The girl turned a woebegone face towards him, her lower lip trembling pathetically. Anything more utterly helpless and appealing could hardly be imagined. “Then you’re—you’re going to leave me in the lurch, Mr. Mullins?” she asked, in a funny, shaky little voice.

Mr. Priestley squirmed. It appeared to him with sudden and unexpected force how remiss it was of him not to be a burglar. It was not playing the game. Here was this charming girl expecting to meet her burglar, never dreaming that she was doing anything else but meet her burglar; and there was Mr. Priestley going about the place not being a burglar at all. His conduct had been despicable, that was the only word for it—despicable!

Still, the fact remained that however contemptible it might be of him, he certainly was not a burglar. “I’m afraid I must,” he replied uneasily.

The girl had recourse to her handkerchief. “I think it’s most c-cruel of you,” she quavered. “After all, you can’t c-count my letters as b-burgling! I think you’re horrid. And after you p-promised, and I sent half your f-fee in advance.”

“My f-fee?” repeated the bewildered Mr. Priestley. “Your l-letters?”
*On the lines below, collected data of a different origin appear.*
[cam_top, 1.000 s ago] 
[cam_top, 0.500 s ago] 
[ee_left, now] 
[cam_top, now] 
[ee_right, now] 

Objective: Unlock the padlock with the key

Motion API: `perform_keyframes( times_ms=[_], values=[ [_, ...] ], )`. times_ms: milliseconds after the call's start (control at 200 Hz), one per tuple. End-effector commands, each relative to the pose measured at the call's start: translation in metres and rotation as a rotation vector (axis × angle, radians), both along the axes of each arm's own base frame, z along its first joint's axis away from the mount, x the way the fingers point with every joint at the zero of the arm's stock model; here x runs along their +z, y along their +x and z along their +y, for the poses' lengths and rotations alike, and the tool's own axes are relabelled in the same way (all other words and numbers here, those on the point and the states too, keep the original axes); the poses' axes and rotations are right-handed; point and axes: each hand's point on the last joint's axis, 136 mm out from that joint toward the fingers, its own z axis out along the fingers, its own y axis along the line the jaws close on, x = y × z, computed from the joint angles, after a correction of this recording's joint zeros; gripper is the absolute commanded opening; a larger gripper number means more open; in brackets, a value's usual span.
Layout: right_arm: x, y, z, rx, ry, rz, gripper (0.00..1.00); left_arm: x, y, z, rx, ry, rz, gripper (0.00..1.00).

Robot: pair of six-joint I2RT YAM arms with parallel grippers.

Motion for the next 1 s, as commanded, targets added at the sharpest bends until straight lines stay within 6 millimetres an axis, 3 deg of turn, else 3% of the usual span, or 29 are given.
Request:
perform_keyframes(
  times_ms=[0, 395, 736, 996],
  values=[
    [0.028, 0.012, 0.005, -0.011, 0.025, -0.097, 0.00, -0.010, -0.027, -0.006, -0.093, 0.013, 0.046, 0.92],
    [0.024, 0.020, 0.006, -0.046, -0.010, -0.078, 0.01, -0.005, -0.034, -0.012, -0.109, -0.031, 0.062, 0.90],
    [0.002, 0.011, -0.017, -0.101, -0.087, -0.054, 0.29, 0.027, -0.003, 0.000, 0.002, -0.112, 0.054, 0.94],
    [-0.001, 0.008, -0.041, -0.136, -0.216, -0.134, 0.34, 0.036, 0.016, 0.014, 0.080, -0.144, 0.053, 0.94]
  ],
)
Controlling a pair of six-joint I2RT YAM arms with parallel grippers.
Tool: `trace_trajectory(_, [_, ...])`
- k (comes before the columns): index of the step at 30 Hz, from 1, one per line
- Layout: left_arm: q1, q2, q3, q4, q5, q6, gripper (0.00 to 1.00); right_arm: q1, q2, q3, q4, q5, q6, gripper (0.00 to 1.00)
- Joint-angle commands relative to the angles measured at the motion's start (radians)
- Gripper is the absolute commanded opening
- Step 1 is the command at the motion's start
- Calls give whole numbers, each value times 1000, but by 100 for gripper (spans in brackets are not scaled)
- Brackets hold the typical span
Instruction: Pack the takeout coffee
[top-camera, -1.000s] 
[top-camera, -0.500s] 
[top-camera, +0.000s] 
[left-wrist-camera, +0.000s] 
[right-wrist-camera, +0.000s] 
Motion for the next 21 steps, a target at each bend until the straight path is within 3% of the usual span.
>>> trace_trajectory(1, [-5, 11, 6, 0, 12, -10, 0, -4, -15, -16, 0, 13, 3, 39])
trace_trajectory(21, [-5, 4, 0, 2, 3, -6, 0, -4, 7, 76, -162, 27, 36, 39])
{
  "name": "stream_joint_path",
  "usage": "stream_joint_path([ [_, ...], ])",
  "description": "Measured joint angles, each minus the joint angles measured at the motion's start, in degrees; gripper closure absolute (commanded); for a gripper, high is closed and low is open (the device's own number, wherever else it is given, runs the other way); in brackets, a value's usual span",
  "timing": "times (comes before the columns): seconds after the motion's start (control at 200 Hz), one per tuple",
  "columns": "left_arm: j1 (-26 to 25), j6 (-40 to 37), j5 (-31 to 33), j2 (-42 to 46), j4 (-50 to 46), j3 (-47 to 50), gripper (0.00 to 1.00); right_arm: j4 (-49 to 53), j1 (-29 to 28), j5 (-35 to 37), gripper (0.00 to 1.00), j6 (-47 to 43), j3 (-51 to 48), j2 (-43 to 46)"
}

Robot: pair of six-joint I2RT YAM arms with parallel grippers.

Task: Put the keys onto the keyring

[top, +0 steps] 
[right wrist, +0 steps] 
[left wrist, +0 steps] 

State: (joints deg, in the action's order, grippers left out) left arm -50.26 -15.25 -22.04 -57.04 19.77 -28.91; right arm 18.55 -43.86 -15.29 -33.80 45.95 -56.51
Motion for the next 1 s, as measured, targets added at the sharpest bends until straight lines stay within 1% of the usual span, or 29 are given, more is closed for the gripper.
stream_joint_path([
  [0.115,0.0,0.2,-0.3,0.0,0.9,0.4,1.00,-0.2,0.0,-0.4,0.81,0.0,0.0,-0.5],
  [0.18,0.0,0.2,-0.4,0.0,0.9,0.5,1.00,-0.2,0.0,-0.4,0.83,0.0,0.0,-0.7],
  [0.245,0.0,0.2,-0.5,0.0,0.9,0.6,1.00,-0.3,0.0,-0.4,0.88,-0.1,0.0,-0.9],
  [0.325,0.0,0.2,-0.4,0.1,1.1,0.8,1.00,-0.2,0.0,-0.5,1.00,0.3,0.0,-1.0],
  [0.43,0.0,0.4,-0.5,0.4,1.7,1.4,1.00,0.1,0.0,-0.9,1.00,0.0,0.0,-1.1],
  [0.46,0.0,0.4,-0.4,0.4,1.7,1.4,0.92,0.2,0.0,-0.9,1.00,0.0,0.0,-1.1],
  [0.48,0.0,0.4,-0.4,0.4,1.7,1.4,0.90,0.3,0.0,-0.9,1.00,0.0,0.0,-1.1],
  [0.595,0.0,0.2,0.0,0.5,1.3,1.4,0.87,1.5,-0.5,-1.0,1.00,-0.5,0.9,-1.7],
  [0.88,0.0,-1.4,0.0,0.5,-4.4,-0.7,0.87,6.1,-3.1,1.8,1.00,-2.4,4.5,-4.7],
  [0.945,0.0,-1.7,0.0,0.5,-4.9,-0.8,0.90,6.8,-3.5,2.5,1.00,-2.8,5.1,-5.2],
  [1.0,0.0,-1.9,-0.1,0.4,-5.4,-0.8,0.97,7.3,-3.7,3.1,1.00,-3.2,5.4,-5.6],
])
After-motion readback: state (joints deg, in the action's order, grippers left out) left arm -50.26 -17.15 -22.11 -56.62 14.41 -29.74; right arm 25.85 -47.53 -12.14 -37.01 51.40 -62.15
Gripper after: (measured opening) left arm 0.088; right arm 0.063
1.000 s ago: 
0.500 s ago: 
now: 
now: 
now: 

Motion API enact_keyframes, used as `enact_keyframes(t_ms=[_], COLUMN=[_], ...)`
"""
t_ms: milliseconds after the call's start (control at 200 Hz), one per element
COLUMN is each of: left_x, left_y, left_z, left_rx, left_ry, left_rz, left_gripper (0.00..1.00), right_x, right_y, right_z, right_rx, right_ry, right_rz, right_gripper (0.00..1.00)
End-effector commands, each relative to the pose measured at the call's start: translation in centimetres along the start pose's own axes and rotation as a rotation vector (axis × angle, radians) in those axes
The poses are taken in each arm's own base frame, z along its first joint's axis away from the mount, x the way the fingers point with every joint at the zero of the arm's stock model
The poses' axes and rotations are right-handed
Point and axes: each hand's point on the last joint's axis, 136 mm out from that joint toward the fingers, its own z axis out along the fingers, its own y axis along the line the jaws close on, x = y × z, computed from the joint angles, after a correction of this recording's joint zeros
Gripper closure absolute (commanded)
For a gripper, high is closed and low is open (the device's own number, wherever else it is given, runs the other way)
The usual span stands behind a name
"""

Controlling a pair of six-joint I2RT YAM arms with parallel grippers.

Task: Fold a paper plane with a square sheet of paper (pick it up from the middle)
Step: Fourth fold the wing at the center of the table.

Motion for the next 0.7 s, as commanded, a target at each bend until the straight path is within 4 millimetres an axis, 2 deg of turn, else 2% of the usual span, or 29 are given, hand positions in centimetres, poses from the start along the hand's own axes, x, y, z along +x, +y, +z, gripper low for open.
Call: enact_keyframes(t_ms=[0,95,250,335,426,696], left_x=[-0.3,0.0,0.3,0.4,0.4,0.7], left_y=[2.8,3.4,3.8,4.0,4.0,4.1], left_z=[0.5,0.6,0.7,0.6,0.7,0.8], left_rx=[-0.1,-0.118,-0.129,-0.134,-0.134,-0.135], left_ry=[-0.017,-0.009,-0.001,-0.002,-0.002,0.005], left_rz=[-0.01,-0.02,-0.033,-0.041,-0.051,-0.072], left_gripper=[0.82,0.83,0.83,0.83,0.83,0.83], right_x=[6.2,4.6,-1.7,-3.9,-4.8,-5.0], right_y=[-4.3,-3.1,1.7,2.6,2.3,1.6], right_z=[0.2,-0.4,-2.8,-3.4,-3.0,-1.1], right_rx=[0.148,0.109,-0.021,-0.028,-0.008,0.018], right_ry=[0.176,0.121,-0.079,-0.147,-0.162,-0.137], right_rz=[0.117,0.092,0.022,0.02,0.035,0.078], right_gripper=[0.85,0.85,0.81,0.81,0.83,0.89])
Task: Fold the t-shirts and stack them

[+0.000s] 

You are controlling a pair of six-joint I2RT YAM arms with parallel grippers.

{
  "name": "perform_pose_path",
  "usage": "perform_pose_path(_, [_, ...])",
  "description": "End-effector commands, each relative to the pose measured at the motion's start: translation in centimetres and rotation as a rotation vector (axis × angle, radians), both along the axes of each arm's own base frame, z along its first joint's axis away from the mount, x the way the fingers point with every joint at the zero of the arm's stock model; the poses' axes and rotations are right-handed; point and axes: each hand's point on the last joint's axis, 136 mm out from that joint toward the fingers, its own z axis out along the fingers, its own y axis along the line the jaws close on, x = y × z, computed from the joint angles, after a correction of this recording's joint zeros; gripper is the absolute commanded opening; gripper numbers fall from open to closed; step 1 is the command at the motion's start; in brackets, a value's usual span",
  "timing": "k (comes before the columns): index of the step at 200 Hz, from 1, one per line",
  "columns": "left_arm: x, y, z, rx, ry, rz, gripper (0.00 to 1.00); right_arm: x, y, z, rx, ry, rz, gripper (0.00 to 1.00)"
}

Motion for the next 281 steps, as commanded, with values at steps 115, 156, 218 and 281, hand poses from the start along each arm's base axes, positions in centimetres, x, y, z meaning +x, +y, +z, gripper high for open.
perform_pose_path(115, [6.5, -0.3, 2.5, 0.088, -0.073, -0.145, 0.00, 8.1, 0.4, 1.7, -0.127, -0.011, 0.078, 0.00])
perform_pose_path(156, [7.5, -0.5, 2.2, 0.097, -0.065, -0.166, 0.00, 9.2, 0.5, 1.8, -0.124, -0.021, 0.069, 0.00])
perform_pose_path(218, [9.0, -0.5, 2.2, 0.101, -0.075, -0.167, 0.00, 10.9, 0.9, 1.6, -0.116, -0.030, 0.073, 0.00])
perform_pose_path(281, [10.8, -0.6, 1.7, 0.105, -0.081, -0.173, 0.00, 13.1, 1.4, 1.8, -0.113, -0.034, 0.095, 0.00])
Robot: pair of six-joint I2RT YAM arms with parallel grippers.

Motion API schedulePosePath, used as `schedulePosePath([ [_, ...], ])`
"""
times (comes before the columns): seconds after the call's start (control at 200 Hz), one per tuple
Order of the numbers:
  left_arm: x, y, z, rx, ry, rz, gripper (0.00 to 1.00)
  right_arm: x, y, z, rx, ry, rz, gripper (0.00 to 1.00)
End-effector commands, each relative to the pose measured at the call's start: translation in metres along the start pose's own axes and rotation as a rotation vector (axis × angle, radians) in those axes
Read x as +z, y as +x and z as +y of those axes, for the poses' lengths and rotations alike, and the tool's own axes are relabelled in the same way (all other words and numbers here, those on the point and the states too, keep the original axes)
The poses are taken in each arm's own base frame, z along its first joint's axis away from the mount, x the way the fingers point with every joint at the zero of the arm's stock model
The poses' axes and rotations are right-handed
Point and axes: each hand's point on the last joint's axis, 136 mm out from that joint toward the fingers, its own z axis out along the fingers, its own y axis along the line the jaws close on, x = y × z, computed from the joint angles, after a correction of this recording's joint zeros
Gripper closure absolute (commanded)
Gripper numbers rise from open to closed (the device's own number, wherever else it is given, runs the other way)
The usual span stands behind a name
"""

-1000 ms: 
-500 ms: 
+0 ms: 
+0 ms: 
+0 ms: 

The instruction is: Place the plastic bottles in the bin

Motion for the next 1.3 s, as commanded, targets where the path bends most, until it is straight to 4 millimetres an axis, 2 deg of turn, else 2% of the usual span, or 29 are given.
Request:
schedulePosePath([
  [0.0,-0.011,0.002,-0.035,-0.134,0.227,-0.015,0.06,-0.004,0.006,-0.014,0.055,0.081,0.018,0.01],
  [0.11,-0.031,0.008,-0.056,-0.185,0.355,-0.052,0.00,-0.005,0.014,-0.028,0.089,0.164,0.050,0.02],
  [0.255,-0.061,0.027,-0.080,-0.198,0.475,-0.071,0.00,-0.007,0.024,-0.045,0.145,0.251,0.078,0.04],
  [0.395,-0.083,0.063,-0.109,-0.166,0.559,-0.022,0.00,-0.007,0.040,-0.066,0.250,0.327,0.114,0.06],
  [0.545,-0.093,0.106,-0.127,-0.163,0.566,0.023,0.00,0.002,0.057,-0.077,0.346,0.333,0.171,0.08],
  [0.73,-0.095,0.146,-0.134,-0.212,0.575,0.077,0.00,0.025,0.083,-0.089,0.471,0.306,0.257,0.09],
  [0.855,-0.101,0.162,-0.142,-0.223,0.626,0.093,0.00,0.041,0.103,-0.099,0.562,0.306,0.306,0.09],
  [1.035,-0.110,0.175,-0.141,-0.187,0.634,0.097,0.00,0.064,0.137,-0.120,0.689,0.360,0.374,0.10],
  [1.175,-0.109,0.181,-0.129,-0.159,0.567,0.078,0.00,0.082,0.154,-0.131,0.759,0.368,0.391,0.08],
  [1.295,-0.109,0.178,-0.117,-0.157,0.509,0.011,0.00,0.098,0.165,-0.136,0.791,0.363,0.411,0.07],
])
“Yes. Oh, how can you be so unk-kind?”

That is just what Mr. Priestley was wondering. But he was wondering a large number of other things as well. In any case, he really had to find out more about this mysterious business first. “Look here,” he said desperately, while the train gathered speed, “will you tell me the whole thing from beginning to end as if I didn’t know anything about it at all? I—I’m afraid I must have been mixing you up with—with somebody else. I have—er—so many clients, you see.”

Bright hope was dawning in the face which the girl turned eagerly towards him. “And you’ll get my letters for me, after all?”

“I can’t make any promises,” returned Mr. Priestley cautiously, “but let me have the—er—the facts of the case first.”

With renewed animation the girl proceeded to give them to him, telling her story as much as possible between stations but not sparing her larynx even in the tunnels.